Each word of Trump's tariff tweets wiped USD13b off stocks
It was a total of 102 words that erased about USD1.36t from global stocks this week (ending 10 May).
Equity markets across the world were roiled by US President Donald Trump’s tweets Sunday (5 May) that he would boost tariffs on Chinese goods. Not only did they spark losses, but volatility came roaring back with a vengeance, with the CBOE Volatility Index rising 50% in two days to breach 20 for the first time since January.
Risks surrounding US-China trade relations – which were not on investors’ radar as late as last week – came flooding back. Markets had been lulled into a state of complacency in recent weeks as confidence grew – the trade discussions were going well, major central banks were dovish, and US corporate earnings were coming in better than expected.
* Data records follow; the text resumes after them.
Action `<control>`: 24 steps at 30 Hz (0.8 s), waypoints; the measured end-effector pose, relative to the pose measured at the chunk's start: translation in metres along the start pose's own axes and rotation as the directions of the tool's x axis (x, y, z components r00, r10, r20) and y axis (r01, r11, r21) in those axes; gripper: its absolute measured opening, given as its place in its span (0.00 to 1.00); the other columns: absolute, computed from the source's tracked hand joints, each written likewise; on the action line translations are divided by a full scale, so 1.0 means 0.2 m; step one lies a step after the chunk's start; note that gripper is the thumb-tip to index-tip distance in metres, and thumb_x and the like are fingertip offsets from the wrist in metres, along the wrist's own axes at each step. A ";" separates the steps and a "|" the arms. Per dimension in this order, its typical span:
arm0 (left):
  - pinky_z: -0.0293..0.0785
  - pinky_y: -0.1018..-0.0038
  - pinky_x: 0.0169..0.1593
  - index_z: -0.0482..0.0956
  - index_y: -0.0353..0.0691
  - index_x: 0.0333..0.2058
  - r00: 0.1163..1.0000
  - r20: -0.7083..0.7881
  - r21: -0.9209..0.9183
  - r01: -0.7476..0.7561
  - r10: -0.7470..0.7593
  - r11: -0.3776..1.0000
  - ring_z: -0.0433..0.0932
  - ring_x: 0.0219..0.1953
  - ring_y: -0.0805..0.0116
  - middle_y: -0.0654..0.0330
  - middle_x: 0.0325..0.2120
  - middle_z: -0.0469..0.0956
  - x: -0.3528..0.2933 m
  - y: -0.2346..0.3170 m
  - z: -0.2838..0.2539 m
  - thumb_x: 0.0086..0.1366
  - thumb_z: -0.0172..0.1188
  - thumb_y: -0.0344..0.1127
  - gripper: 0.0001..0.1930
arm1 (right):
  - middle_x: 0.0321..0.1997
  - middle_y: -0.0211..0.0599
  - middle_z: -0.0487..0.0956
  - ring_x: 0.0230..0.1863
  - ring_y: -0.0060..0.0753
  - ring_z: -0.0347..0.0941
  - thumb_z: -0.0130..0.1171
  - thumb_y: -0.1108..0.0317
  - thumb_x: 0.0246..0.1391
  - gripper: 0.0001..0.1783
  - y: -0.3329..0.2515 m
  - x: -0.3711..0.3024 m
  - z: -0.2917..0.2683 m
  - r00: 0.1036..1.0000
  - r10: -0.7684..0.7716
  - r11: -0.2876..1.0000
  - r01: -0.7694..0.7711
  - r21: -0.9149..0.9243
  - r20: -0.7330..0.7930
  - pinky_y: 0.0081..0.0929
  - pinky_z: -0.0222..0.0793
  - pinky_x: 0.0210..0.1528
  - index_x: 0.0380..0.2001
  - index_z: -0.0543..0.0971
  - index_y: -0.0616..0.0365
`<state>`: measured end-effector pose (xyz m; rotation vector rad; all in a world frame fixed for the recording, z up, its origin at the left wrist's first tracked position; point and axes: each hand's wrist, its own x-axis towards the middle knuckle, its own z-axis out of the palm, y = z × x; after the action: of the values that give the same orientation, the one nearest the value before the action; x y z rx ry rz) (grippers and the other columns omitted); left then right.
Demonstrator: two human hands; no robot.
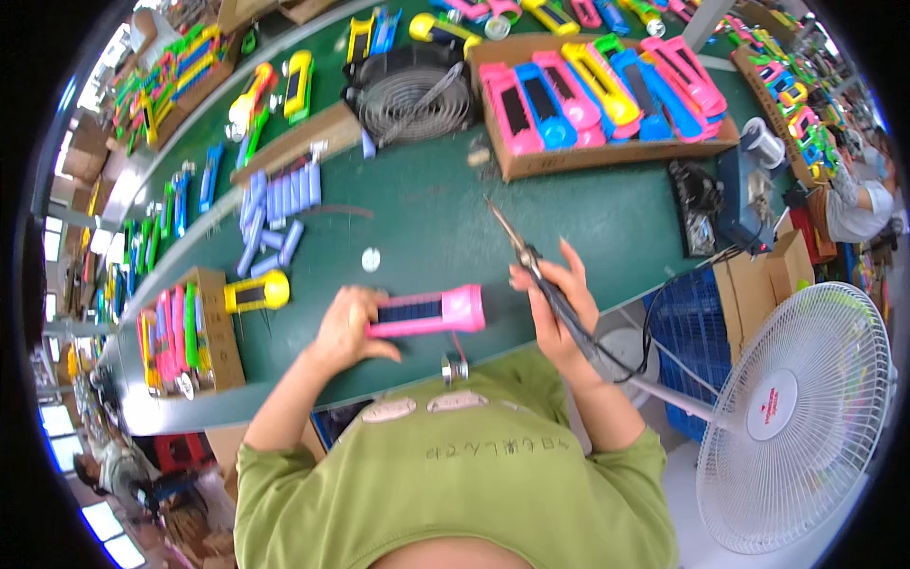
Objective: The person solders components inside flashlight casings using a soldering iron, joins the casing halves together by hand, and places the assembled flashlights onto the conveyor line.
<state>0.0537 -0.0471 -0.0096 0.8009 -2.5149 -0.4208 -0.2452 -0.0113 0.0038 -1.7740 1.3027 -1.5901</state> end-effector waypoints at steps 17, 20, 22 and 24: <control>0.67 0.73 0.48 0.67 0.35 0.46 0.828 0.414 -0.270 0.508 -0.378 0.818 0.73 0.44 0.67 0.57 0.41 0.73 0.14 -0.01 -0.21 0.42 0.68 0.33 0.30 | 0.36 0.37 0.80 0.42 0.36 0.75 0.55 0.73 0.49 0.13 0.09 0.00 0.07 0.978 -0.106 0.994 0.109 -0.008 0.178 0.41 0.55 0.58 0.39 0.69 0.61; 0.66 0.71 0.51 0.67 0.36 0.46 0.727 0.397 -0.658 0.651 -0.560 0.378 0.71 0.47 0.66 0.58 0.43 0.73 0.08 -0.10 -0.19 0.46 0.65 0.30 0.27 | 0.35 0.37 0.80 0.41 0.39 0.75 0.57 0.74 0.47 0.16 0.11 0.02 0.10 0.972 -0.138 0.989 0.145 -0.022 0.191 0.39 0.59 0.55 0.40 0.69 0.60; 0.69 0.76 0.41 0.72 0.37 0.42 0.834 -0.225 -0.375 0.403 -0.503 0.835 0.73 0.39 0.70 0.58 0.40 0.74 0.08 -0.11 -0.17 0.50 0.62 0.28 0.18 | 0.36 0.38 0.80 0.43 0.40 0.74 0.57 0.75 0.45 0.18 0.12 0.04 0.12 0.965 -0.148 0.987 0.157 -0.027 0.216 0.39 0.60 0.55 0.42 0.68 0.60; 0.69 0.77 0.39 0.74 0.36 0.38 0.694 -0.439 -0.371 0.439 -0.570 0.819 0.73 0.35 0.71 0.60 0.36 0.75 0.08 -0.08 -0.16 0.51 0.60 0.26 0.13 | 0.37 0.39 0.79 0.44 0.42 0.73 0.58 0.76 0.44 0.20 0.14 0.06 0.13 0.959 -0.153 0.985 0.167 -0.037 0.237 0.38 0.61 0.54 0.43 0.68 0.60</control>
<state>0.0656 -0.0749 0.0160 1.3149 -1.6561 -0.5727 -0.2315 -0.0420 -0.0201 -2.0768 1.1280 -1.3839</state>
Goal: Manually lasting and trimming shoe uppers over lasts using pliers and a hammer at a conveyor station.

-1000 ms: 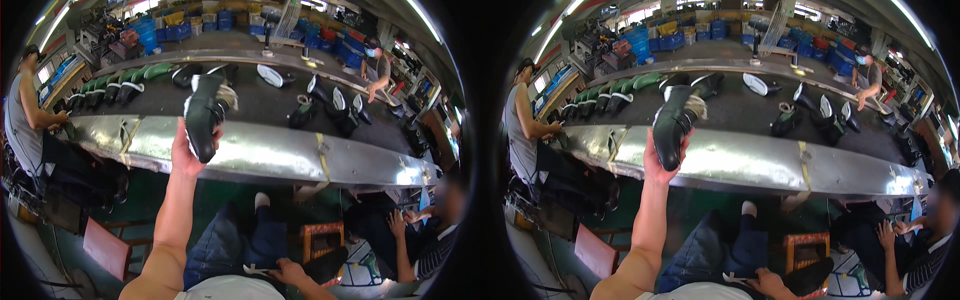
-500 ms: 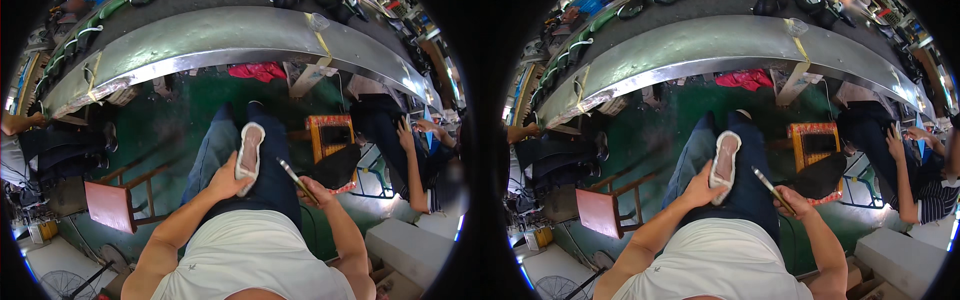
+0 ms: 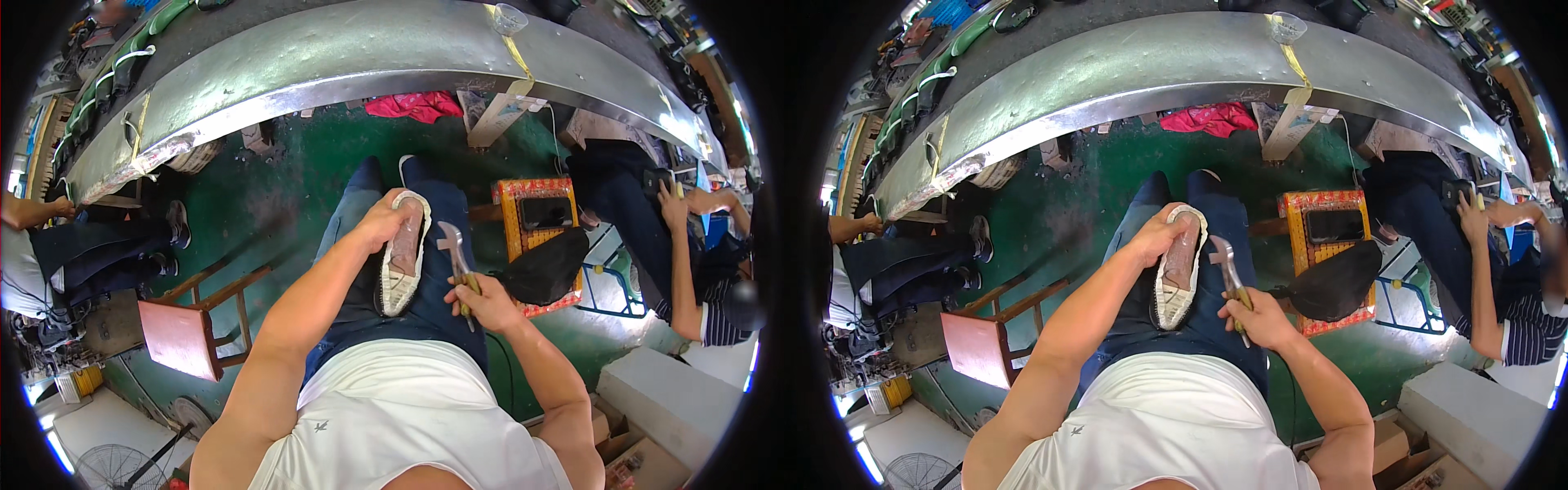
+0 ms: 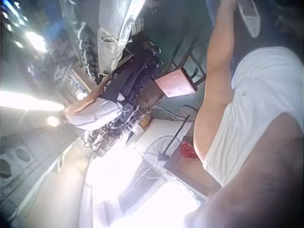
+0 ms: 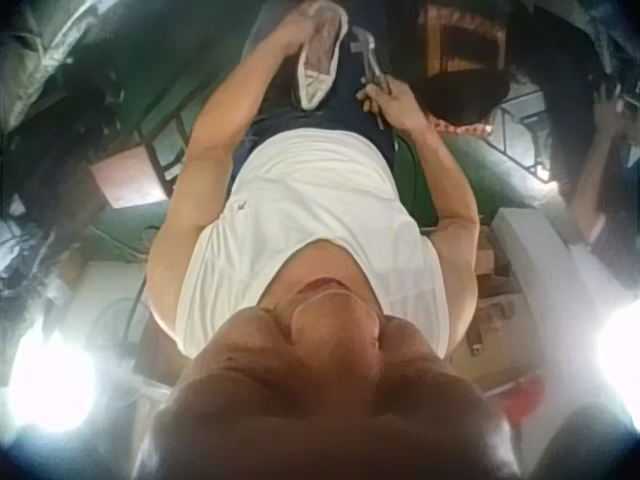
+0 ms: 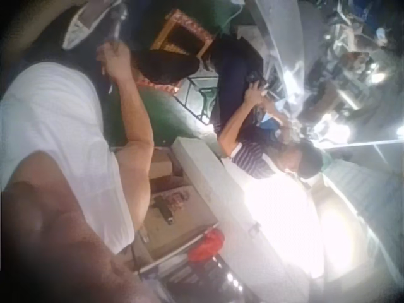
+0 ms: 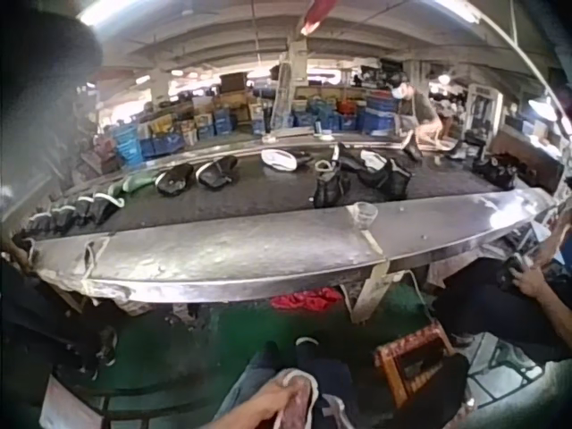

Depending on who you talk to, the events of the last two days are only a speed bump that gave back a fraction of this year’s market rally or have raised a valid question of whether the bull market can continue.
Given the slump in shares, it is clear some investors are repositioning. Furthermore, the dovish central bank pivot means it is a different market now than last year when both the US and China were tightening policy, according to an asset manager in Hong Kong.
Everything now depends on what happens today (9 May) and Friday when negotiations between two of the world’s largest economies meet in Washington.
US stocks fell for a third day on Wednesday as an escalation in trade tensions prompted investors to question whether China and America will make progress on talks this week. The S&P 500 swung between gains and losses for much of the day as markets sought a measure of calm after the White House suggested a deal was still possible even as both sides threatened to raise tariffs as soon as Friday. Stocks had swooned 2% to start the week as trade tensions escalated. A late drop in Intel Corporation helped to weigh on tech shares.
The S&P 500 Index fell 0.16% to 2,879.42, the Nasdaq Composite Index dropped 0.26% to 7,943.32, and the Dow Jones Industrial Average added 0.01% to 25,967.33. – Bloomberg News.
Top-performing companies in Europe have become more and more profitable over the last few decades, widening the gap with the rest of the market, according to Bloomberg Economics (BE).
Looking at returns, BE’s analysis shows a shift in the distribution across countries, though leading firms have been more successful in Sweden and the UK, and to a lesser extent Germany and France.
Rather than a sign of weakening competition, the skew in profitability appears to favour sectors and firms throughout the region that are more digitised and capital light.
Meanwhile, Mario Draghi defended the European Central Bank’s (ECB) inflation goal and said he sees increasing wage pressure that will help the institution meet its mandate. People say “it’s been so long when we haven’t reached the below but close to 2%, why don’t you lower inflation to something lower and accept defeat,” the ECB president told students in Frankfurt. “And that’s exactly why we are not doing it, because we don’t accept defeat.”
As Draghi nears the end of his eight-year term and contenders to replace him line up, a debate has broken out over whether the central bank’s strategy for achieving price stability is appropriate. Policymakers aim to keep price growth just under 2% over the medium term but have fallen far short of that for years despite trillions of euros of stimulus. – Bloomberg News.
The Stoxx Europe 600 Index rose 0.15% to 382.23, giving investors some respite after the US said China wanted to make a deal.
Toyota Motor Corporation and Honda Motor Company Ltd forecast profit and sales short of analysts’ estimates as a trade spat between the US and China threatens global car sales already sputtering from weaker demand.
Both reported results on Wednesday (8 May) that underscore the challenges faced by automakers across the globe, from having to invest in electrification and self-driving cars, to struggles with tariffs on both sides of the Pacific Ocean and changing consumer tastes.
Honda and Toyota’s results come two weeks after Nissan Motor Company said it was set to miss its full-year profit goal. The Japanese carmaker, which has been struggling to reignite earnings and sales while dealing with the fallout from the arrest of ex-chairman Carlos Ghosn, slashed its operating profit forecast for the year ended March for the second time. Nissan will report final results on 14 May.
Although Toyota became the first publicly traded Japanese company to report annual sales of more than JPY30t (USD272b) and unveiled plans to buy back as much as JPY300b of its shares, the stock failed to erase losses and closed down about 1% in Tokyo trading. Honda reported after the market close. – Bloomberg News.
The Nikkei 225 Index slipped 0.45% to 21,500.51 in early-Thursday trading, adding to a two-day decline. It fell 1.46% to 21,602.59 on Wednesday.